Dans un rapport paru en 2022, la délégation parlementaire au renseignement du Sénat alertait déjà sur le risque de voir la France devenir « un narco-État » 2.0 laissant la place à des mafias de plus en plus organisées, voulant créer des nouveaux ‘medellin’ sur le territoire européen.

De son côté, Bruno Le Maire s’est inquiété d’une hybridation des menaces entre le narcotrafic et le terrorisme.

L’état des moyens pour lutter contre le narcotrafic en France

Dans un article précédent, nous constations que le trafic de drogues, le trafic d’armes et le narcobanditisme se développaient de plus en plus en France, s’étendant dans la plupart des grandes et moyennes villes françaises.

Lors son audition au Sénat, le ministre de l’Économie Bruno Le Maire a souligné qu’il fallait être « lucides sur la présence massive de multiples drogues partout sur le territoire: tous les territoires sont concernés, les grandes villes comme les territoires ruraux, les grandes métropoles comme les petites communes ». Selon lui, la drogue est une des menaces « qui peuvent déstructurer la société française tout entière », a-t-il précisé, un écho de l’audition de magistrats marseillais quelques semaines plus tôt.

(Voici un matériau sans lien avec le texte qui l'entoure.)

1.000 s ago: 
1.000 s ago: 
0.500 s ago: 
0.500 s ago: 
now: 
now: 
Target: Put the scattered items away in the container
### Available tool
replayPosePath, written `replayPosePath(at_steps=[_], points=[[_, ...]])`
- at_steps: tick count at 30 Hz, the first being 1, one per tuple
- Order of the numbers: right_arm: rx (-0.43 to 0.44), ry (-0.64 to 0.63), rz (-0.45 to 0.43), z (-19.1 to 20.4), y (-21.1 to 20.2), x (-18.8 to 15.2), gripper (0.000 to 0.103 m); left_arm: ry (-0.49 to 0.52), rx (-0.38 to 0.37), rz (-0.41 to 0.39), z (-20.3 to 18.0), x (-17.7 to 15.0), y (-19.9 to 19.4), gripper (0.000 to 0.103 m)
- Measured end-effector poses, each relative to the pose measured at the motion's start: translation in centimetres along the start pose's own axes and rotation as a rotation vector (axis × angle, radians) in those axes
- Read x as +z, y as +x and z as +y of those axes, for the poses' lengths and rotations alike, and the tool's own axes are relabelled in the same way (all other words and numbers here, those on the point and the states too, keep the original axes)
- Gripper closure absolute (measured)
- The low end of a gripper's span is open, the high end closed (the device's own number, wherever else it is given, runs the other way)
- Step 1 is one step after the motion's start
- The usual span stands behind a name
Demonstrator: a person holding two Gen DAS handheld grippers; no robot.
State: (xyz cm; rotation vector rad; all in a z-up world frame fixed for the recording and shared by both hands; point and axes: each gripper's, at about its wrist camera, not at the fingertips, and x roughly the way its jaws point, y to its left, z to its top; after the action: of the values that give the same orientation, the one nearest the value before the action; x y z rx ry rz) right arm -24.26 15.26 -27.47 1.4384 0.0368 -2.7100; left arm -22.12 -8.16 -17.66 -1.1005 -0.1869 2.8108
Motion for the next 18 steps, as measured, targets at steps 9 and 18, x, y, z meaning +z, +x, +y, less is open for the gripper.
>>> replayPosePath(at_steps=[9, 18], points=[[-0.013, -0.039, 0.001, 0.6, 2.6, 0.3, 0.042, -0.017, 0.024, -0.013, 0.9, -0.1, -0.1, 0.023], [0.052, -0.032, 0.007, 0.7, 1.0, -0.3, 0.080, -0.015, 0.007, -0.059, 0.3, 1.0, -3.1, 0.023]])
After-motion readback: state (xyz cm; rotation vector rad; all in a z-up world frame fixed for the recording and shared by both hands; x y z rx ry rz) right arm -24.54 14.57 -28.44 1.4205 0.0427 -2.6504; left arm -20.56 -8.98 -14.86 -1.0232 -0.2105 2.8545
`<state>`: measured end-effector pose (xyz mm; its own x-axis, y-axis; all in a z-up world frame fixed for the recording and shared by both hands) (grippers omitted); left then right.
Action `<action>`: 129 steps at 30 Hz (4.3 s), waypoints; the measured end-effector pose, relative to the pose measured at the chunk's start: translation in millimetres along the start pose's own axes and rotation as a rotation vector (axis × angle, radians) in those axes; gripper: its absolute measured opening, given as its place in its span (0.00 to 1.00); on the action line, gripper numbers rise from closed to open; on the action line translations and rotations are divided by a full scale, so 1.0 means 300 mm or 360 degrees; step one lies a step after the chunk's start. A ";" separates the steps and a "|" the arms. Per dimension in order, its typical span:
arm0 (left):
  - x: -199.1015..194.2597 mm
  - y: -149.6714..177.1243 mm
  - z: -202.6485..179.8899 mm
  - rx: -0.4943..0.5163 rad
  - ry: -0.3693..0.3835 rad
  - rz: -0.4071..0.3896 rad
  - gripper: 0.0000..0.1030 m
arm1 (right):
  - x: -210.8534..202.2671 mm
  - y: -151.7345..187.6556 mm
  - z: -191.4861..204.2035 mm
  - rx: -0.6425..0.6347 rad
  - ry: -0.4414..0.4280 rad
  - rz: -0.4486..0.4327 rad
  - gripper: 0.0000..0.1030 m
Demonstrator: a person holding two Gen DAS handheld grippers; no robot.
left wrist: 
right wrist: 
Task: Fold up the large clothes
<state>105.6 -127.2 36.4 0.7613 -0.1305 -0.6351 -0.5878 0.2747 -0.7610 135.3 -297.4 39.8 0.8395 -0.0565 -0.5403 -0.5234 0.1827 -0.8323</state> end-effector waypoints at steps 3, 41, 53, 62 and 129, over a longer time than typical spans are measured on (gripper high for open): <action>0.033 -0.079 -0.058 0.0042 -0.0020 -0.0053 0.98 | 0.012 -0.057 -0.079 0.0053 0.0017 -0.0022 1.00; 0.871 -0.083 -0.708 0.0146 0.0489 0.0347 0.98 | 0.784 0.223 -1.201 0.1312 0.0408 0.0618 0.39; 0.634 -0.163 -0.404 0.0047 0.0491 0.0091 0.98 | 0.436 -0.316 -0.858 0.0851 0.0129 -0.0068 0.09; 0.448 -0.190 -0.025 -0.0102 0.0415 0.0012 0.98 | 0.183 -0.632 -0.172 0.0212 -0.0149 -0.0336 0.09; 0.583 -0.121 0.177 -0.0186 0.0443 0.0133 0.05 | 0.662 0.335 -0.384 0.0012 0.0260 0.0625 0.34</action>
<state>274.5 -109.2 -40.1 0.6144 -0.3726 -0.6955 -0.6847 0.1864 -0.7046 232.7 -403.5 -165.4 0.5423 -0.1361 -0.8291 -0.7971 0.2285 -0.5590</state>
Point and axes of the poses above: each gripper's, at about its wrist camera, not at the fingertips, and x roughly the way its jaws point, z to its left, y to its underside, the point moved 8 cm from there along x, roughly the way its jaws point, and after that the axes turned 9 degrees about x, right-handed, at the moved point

« Les trafiquants de drogues ont désormais des moyens comparables à ceux des États » a continué le ministre, en énumérant leur arsenal technologique: « Sous-marins, grâce auxquels ils transportent la drogue sans être repérés ; balises et caméras, qu’ils positionnent notamment dans les conteneurs de stupéfiants, afin de mieux les tracer ; téléphones cryptés, qui leur permettent de communiquer sans craindre d’être écoutés ».

Trois semaines plus tôt, des magistrats marseillais tiraient la sonnette d’alarme face à la puissance du narcotrafic devant une commission d’enquête sénatoriale. « Je crains que nous soyons en train de perdre la guerre contre les trafiquants à Marseille », avait estimé l’une des magistrates, vice-présidente du tribunal chargée de la coordination de la section sur la Criminalité organisée.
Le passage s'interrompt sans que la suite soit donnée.